- _The problem_: Determine how many lines in the entries below contain "commanded", and output that number alone.

[Data excerpts]
= Beginning of Section =

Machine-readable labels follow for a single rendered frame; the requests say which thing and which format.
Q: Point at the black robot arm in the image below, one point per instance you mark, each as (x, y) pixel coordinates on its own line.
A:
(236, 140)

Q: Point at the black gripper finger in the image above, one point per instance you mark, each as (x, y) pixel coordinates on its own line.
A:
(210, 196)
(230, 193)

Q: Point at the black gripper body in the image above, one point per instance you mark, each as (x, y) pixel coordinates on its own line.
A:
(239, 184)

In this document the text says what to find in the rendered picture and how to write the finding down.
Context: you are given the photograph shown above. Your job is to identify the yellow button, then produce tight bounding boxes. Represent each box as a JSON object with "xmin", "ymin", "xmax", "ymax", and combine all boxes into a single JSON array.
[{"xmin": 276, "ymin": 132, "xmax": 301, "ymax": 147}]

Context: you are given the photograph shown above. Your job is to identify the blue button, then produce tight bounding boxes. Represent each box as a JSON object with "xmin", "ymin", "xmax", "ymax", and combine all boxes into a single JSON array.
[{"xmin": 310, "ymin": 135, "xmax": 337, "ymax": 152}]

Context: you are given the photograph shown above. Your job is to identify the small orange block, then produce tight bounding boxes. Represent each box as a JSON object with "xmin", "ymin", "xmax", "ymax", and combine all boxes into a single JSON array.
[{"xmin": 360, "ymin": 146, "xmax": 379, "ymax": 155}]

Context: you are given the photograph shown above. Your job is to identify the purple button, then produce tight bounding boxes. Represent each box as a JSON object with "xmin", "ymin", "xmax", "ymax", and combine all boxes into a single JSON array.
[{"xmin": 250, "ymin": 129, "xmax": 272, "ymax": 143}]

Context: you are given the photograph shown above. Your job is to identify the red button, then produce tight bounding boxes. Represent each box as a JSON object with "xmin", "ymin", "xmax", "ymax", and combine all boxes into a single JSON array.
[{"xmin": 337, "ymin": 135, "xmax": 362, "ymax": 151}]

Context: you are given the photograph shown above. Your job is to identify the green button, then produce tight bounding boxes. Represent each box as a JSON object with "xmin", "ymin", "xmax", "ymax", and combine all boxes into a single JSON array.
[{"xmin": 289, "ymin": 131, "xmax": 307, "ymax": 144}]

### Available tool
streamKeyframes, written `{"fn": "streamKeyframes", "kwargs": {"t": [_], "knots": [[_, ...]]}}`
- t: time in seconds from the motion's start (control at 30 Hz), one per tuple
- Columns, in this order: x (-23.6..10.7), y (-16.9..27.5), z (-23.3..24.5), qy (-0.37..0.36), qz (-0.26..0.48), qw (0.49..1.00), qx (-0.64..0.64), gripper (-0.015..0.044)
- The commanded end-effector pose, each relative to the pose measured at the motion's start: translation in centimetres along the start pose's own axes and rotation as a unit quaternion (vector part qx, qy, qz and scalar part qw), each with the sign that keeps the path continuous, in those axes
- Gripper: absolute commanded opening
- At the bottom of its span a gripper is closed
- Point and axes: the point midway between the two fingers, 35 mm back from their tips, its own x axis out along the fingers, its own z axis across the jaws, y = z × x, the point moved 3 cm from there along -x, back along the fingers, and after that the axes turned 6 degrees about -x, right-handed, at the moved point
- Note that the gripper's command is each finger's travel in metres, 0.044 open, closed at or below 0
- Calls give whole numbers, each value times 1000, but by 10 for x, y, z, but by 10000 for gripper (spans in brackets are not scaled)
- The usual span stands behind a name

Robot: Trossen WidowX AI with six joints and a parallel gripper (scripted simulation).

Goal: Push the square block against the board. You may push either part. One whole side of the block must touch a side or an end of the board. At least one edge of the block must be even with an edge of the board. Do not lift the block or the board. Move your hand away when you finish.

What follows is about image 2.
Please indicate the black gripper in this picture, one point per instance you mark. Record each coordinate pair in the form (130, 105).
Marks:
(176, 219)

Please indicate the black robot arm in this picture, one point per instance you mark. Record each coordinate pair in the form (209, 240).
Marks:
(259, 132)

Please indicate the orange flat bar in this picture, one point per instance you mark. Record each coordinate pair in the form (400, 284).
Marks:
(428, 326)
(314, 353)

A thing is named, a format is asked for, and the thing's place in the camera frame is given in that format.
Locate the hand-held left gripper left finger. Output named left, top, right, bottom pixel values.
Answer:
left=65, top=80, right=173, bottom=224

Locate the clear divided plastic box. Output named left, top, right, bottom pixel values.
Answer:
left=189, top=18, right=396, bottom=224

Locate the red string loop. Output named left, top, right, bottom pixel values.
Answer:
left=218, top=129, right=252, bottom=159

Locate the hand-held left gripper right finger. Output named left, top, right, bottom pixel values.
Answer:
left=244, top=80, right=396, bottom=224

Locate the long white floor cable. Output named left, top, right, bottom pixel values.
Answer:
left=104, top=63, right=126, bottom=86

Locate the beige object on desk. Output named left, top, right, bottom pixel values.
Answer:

= End of Section =

- _Output for this task_: 2